Patrick Eddy did not arrive in Perth as a favourite. He left as the Australian champion. Just days into his first season with continental Team Brennan, the former WorldTour rider produced a perfectly judged sprint to deny
Luke Plapp and flip the race on its head in the final few hundred metres.
Team Jayco AlUla looked to have the race locked down when defending champion
Luke Durbridge went clear after almost 40 kilometres in the lead. But a late surge from Eddy, Plapp and Brennan teammate Oliver Bleddyn dragged him back inside the final kilometre. From there, Eddy played it cold. He waited, followed, then launched off Plapp’s wheel to seal the elite men’s title.
“I don’t believe that,” Eddy said at the finish. “When the break got that gap, I thought it was done and we were just riding a bit of a Grand Fondo out there. But it all came back together in the last 40 minutes, and I thought I was a bit cooked being outnumbered by the Jayco boys, but… It hasn’t sunk in yet.”

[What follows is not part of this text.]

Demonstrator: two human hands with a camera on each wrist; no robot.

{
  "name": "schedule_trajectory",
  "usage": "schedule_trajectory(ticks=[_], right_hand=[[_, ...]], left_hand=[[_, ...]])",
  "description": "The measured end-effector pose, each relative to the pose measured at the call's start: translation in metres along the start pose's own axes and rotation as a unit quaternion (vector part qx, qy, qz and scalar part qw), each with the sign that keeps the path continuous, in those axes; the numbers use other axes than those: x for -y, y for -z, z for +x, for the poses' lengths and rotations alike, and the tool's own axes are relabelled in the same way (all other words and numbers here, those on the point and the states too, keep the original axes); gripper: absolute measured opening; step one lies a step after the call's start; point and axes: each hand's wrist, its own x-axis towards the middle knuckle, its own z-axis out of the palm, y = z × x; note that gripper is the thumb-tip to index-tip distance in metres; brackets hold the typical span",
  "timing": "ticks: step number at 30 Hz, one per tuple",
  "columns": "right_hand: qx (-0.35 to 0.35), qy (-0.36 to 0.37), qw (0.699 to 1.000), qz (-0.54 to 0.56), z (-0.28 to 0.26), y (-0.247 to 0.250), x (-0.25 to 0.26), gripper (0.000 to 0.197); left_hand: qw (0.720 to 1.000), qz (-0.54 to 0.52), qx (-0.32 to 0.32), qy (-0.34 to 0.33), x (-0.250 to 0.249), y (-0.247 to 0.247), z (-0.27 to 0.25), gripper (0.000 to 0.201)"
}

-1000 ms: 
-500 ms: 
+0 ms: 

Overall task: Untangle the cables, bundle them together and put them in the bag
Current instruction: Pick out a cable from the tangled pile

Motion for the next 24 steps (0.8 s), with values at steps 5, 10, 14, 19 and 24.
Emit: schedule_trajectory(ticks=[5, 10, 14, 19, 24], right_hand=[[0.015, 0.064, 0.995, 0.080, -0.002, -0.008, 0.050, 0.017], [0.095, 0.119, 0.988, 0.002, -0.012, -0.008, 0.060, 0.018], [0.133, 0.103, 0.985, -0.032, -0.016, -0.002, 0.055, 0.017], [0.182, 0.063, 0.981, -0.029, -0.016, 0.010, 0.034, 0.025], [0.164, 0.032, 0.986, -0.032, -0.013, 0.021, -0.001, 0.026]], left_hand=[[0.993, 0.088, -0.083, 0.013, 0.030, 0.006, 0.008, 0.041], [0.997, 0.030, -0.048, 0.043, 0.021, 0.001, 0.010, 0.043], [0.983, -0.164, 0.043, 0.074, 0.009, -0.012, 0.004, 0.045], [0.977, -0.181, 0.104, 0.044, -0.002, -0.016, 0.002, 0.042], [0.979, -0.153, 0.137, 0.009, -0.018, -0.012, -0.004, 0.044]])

From WorldTour exit to national champion
Eddy rode in the WorldTour with Picnic PostNL until the end of 2025, before stepping down to Team Brennan for 2026. Within days of the new season, he has already shown his level has not dropped.
He admitted he thought Jayco had the race won. “I thought they had it with the breakaway, I thought Durbo was going to do it again, but Saundo and Ollie were amazing in that last hour and all day. We’re definitely the new kids on the block,” he said of teammates Tristan Saunders and Oliver Bleddyn.
Behind Eddy and Plapp, Oscar Chamberlain swept through late to take third as Jayco, after controlling much of the finale, were left with medals rather than the title they had set out to win.